## TASK GOAL
State the number of lines in the listing that contain "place". No further words are expected.

## PROVIDED MATERIAL
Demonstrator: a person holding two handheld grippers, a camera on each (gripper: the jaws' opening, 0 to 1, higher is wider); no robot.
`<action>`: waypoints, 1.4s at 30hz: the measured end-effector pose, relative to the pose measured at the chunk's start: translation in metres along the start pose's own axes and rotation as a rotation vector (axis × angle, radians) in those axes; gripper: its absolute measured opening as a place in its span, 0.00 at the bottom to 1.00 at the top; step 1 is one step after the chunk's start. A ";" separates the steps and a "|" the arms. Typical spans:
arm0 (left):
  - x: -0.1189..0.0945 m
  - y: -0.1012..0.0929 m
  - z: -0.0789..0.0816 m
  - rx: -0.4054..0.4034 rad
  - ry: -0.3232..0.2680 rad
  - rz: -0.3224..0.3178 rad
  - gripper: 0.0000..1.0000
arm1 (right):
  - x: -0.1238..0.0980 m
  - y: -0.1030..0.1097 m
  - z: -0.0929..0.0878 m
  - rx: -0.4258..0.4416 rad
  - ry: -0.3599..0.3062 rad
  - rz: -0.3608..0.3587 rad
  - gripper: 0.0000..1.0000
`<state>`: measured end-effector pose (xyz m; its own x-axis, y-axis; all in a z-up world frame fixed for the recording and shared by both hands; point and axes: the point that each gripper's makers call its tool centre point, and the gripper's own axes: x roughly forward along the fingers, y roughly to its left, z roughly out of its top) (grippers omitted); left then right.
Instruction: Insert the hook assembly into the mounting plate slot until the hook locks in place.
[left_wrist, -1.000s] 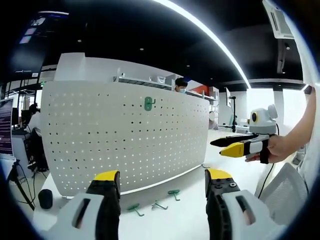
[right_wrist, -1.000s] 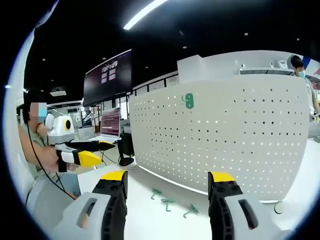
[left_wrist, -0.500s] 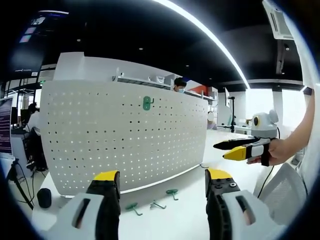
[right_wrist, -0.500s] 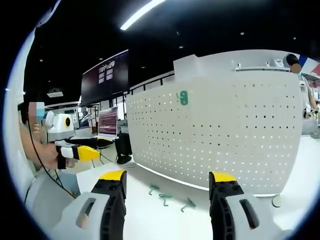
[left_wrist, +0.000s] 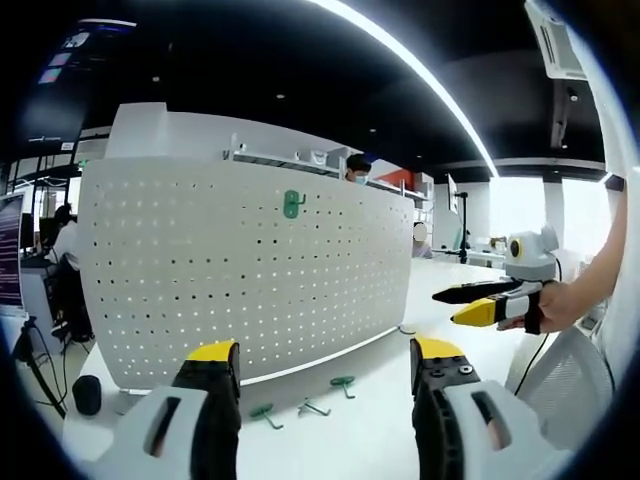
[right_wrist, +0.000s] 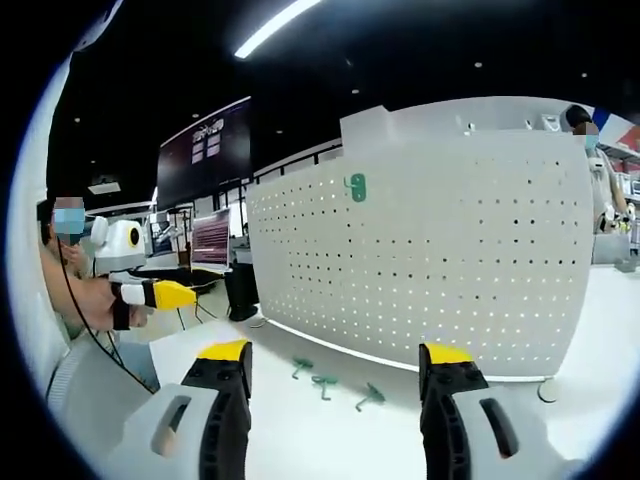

## SOLVED PROBLEM
2